- [Aim of the exercise]: Taking the listing below, restate word for word each line from the line with "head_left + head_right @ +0" to the line with "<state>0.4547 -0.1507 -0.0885", ends included, and stop there.

------------------------

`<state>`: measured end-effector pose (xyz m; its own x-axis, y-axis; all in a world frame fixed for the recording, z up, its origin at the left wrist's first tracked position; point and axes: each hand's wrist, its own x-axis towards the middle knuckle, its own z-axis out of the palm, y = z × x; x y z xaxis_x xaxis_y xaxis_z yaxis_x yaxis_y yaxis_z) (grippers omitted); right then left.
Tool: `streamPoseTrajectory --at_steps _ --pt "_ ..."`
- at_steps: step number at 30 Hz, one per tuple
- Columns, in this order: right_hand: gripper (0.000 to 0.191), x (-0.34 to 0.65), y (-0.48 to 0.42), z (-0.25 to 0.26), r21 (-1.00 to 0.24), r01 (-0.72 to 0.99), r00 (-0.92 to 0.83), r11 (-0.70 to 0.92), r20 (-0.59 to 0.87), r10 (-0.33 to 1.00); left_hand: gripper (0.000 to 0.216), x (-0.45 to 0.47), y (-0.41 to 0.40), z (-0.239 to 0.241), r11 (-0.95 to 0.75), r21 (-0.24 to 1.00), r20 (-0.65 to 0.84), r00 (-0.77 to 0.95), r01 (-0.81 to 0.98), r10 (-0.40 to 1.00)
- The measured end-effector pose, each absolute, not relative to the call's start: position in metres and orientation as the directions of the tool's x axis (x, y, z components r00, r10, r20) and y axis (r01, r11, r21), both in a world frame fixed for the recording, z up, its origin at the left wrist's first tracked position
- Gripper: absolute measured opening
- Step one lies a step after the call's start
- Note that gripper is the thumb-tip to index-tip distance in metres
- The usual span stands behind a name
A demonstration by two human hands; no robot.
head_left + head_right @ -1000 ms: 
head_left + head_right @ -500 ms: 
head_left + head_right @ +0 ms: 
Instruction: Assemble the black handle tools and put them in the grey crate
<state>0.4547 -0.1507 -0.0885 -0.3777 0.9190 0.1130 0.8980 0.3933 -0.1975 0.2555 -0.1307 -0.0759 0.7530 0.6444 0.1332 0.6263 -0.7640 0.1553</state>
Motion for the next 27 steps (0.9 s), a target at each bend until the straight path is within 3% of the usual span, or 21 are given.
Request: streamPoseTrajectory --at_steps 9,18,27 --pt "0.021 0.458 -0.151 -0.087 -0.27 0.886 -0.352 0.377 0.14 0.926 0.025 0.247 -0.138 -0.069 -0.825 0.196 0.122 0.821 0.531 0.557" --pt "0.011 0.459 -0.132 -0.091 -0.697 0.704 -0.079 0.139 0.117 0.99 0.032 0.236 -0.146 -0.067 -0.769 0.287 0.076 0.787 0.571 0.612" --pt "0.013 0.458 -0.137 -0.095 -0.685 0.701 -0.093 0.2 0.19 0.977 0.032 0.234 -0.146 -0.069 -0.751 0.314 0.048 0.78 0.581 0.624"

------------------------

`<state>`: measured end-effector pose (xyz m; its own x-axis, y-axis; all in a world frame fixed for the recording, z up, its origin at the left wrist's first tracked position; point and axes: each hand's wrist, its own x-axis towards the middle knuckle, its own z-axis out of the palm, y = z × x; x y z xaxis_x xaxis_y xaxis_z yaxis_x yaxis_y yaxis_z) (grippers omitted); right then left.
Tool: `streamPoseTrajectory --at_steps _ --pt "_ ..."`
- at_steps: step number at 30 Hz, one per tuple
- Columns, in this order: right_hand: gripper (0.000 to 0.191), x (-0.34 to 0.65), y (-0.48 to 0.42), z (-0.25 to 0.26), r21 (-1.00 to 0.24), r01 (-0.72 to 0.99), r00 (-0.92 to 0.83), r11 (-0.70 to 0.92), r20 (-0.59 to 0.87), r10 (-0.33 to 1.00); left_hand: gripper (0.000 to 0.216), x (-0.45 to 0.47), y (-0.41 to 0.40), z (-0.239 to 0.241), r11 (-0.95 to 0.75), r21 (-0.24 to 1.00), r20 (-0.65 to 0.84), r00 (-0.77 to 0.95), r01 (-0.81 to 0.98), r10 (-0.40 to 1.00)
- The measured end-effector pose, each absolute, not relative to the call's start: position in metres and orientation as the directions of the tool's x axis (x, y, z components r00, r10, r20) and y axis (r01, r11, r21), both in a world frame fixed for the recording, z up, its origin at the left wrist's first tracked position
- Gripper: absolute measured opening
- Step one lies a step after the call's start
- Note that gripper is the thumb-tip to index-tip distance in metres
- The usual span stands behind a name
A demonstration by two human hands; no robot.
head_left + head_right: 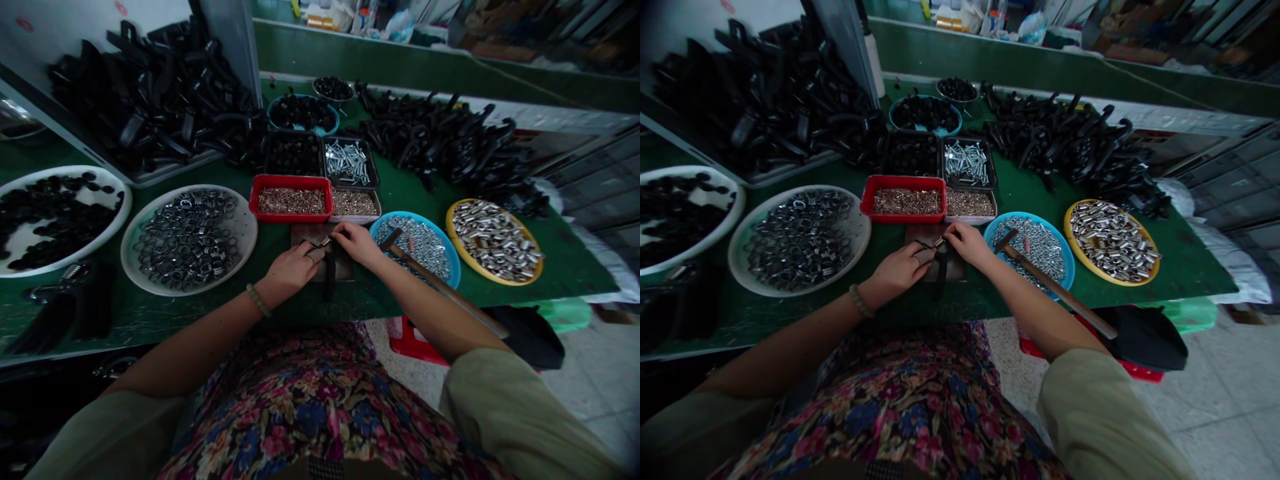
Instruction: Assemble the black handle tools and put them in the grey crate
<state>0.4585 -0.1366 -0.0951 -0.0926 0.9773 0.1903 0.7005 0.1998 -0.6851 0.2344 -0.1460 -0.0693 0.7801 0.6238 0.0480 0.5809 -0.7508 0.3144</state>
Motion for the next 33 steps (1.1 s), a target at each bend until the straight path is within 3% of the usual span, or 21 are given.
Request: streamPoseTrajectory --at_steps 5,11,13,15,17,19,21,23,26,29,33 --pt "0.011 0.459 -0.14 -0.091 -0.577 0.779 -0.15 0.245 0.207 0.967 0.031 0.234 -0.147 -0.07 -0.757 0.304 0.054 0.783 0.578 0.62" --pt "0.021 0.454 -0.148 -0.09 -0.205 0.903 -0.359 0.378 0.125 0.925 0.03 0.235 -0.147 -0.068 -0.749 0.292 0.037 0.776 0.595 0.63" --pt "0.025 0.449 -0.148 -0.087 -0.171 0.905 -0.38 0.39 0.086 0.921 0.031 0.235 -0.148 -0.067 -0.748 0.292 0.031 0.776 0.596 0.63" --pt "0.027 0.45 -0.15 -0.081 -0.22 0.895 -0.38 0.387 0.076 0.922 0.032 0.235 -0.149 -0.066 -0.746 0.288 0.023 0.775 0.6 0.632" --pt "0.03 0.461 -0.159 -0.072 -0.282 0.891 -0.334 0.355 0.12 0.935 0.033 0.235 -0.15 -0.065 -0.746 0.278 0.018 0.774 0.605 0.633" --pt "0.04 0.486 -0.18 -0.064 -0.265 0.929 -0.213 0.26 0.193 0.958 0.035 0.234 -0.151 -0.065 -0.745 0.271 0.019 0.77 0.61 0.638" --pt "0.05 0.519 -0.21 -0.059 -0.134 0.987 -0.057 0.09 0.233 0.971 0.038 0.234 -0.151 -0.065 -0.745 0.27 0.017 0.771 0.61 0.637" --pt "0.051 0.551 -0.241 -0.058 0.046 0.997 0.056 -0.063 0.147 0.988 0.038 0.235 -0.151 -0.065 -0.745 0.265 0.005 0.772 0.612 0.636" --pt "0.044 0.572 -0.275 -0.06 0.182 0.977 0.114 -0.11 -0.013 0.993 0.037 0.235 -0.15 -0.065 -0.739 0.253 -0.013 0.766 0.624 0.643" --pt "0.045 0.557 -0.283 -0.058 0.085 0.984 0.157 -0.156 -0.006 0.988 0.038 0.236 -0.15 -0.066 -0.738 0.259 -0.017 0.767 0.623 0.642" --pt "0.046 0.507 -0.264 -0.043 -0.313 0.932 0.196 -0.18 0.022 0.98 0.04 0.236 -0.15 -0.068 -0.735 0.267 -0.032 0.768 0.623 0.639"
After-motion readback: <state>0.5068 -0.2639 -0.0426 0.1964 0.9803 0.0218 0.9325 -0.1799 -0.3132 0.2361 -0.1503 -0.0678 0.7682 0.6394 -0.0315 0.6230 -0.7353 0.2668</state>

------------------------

- [Task answer]:
head_left + head_right @ +0 ms: 
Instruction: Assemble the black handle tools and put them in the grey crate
<state>0.4547 -0.1507 -0.0885 -0.3777 0.9190 0.1130 0.8980 0.3933 -0.1975 0.2555 -0.1307 -0.0759 0.7530 0.6444 0.1332 0.6263 -0.7640 0.1553</state>

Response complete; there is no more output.